Dataset entries:
-------------------------

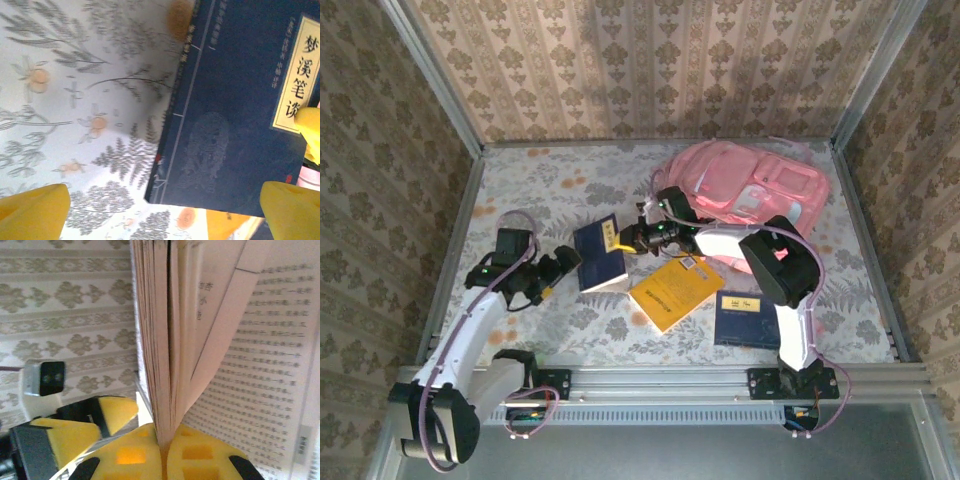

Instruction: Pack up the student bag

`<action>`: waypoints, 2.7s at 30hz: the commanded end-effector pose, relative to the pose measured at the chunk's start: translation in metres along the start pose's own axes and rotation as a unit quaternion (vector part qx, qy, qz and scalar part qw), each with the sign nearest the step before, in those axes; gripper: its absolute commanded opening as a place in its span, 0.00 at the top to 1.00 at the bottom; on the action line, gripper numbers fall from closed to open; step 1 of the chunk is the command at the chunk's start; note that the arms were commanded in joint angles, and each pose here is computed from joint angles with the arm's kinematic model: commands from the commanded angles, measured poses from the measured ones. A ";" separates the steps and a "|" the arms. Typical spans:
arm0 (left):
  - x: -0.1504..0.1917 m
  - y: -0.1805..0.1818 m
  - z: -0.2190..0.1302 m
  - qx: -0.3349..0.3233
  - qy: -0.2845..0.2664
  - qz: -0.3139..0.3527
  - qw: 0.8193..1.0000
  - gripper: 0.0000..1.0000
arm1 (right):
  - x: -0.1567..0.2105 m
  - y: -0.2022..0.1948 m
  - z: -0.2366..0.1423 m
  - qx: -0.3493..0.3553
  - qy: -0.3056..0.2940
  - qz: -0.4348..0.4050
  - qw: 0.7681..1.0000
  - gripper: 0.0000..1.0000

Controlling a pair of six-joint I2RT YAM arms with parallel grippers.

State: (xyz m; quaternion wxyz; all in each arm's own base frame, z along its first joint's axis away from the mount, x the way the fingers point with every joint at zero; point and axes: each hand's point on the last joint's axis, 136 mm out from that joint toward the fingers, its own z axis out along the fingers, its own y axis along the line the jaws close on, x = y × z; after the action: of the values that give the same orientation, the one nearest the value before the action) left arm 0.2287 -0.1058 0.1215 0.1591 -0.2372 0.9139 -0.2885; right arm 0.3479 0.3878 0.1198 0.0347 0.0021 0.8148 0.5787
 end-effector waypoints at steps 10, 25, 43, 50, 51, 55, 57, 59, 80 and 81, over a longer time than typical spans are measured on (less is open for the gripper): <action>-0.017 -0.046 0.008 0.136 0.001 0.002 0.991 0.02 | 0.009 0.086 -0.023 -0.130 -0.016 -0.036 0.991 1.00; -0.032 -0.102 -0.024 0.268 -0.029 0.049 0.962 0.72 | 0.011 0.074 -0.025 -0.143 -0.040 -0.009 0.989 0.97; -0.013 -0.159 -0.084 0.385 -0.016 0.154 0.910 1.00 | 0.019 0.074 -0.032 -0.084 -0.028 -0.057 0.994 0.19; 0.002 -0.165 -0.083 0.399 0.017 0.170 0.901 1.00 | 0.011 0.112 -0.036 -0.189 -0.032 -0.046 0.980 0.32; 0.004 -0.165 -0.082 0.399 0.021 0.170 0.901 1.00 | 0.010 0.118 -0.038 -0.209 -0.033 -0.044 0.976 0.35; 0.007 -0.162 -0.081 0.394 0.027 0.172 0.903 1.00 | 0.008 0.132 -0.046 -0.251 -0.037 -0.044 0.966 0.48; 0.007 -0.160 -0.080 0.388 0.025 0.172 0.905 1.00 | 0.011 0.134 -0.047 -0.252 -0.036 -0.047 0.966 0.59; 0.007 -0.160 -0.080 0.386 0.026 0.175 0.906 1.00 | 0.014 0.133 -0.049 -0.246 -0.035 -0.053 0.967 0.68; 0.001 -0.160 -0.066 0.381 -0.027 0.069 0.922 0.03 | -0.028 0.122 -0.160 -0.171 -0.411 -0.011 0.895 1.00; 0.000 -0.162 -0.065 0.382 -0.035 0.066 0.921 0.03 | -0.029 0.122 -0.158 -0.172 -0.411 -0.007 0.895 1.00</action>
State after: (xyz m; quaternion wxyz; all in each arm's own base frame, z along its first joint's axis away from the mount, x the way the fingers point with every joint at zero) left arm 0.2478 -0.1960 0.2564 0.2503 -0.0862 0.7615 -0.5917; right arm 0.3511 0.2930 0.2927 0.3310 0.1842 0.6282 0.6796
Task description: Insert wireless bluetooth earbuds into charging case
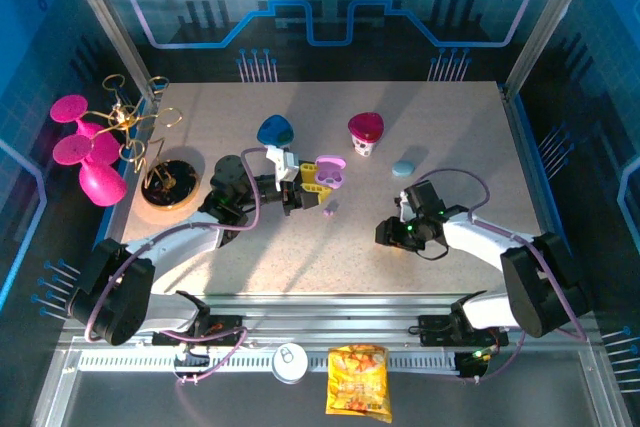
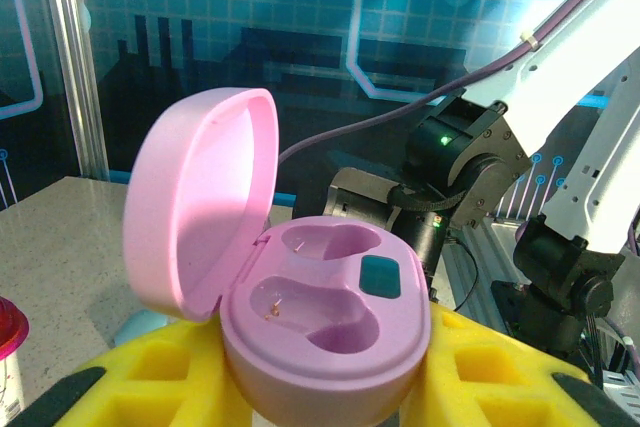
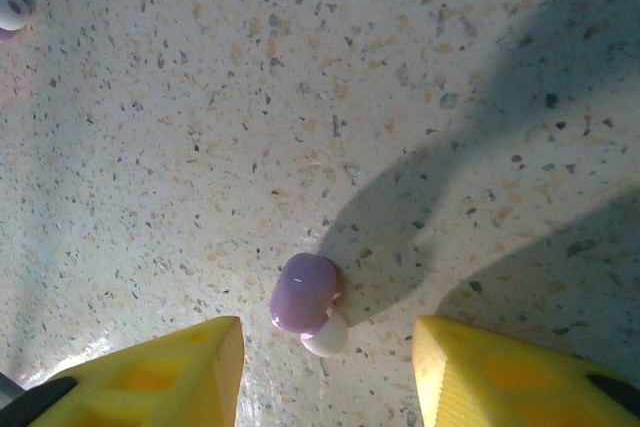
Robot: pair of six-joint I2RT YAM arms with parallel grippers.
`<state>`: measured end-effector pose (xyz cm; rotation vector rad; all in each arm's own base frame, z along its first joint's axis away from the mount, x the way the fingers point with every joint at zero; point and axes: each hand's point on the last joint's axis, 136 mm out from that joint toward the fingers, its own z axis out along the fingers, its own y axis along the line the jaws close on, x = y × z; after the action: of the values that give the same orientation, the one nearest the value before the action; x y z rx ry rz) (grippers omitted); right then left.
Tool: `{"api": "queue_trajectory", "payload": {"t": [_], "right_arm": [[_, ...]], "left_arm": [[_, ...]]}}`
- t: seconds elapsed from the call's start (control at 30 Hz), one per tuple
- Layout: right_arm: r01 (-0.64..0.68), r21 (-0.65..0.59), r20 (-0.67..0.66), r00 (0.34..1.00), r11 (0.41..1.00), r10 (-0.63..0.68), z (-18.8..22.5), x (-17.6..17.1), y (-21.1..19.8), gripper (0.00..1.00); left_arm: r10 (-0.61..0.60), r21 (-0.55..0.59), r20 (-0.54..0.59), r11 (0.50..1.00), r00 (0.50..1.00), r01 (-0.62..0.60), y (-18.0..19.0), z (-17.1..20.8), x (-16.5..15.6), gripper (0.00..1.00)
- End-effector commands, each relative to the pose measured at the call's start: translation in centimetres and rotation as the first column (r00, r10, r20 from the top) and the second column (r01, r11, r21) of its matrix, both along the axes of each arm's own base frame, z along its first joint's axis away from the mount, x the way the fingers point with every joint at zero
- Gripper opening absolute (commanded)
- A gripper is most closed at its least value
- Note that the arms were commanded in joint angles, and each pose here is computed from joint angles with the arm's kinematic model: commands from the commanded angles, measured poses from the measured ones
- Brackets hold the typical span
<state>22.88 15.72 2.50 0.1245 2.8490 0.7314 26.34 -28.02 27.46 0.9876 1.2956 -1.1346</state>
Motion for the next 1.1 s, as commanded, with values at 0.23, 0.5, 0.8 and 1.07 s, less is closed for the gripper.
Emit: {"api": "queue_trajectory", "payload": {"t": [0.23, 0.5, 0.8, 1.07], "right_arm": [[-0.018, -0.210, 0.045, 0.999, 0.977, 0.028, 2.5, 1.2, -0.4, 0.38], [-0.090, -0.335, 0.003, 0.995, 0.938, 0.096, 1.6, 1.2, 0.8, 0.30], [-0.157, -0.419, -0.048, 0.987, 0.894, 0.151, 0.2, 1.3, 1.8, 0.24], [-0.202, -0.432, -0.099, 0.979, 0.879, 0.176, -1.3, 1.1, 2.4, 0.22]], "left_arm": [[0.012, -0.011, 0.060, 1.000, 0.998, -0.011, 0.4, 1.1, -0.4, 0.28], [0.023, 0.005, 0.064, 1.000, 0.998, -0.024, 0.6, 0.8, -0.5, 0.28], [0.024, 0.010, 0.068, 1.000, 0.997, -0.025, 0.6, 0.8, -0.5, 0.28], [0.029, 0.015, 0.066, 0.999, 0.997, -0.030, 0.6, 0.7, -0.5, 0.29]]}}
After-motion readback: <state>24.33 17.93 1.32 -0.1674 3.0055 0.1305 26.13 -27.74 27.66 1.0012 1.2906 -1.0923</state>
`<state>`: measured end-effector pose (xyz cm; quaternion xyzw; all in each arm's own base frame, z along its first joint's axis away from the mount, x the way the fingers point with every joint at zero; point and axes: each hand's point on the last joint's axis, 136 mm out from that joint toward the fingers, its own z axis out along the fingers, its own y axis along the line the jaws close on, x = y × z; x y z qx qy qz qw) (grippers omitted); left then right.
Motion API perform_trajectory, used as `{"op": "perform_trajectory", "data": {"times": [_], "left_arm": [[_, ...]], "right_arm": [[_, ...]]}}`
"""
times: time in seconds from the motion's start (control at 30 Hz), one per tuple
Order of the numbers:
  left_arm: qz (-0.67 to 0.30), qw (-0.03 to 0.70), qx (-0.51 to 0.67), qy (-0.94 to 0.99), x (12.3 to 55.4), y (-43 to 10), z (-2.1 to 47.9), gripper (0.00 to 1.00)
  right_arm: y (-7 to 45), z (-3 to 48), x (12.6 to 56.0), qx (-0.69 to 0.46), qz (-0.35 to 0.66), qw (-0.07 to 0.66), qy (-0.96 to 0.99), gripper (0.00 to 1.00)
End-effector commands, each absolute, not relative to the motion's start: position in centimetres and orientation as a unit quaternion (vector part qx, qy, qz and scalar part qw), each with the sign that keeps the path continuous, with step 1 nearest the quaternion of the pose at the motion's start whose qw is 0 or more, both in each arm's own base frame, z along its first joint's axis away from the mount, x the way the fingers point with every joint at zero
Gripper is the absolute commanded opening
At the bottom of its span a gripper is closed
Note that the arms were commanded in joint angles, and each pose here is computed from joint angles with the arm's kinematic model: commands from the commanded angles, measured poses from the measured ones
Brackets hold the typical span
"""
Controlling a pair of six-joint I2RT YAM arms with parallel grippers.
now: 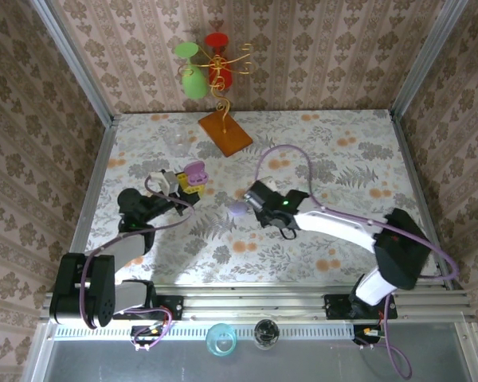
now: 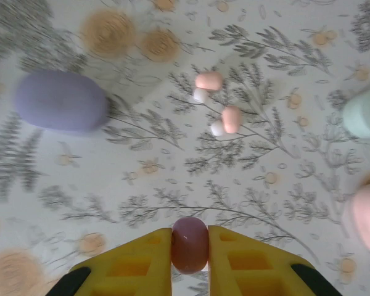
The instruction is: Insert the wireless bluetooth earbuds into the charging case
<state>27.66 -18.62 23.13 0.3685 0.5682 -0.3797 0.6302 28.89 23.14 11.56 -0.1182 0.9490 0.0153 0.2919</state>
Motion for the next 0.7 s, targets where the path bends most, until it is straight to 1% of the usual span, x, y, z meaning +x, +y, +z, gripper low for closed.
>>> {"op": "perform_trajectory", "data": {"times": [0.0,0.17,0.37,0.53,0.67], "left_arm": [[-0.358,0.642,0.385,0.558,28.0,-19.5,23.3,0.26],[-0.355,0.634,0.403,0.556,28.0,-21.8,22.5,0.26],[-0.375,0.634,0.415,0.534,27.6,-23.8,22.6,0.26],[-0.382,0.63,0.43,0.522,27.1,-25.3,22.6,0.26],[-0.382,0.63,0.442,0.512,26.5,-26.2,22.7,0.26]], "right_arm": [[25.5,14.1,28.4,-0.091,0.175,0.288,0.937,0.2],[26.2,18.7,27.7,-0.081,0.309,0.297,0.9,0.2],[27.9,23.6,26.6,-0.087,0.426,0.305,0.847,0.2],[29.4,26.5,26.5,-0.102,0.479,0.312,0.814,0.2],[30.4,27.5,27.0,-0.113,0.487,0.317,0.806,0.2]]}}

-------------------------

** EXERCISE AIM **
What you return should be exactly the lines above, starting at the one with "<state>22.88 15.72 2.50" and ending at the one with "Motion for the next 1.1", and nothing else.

** EXERCISE OUTPUT **
<state>22.88 15.72 2.50 0.1245 2.8490 0.7314 26.34 -28.02 27.46 0.9876 1.2956 -1.1346</state>
Motion for the next 1.1 s, as commanded, with values at 0.23, 0.5, 0.8 and 1.07 s, less is closed for the gripper.

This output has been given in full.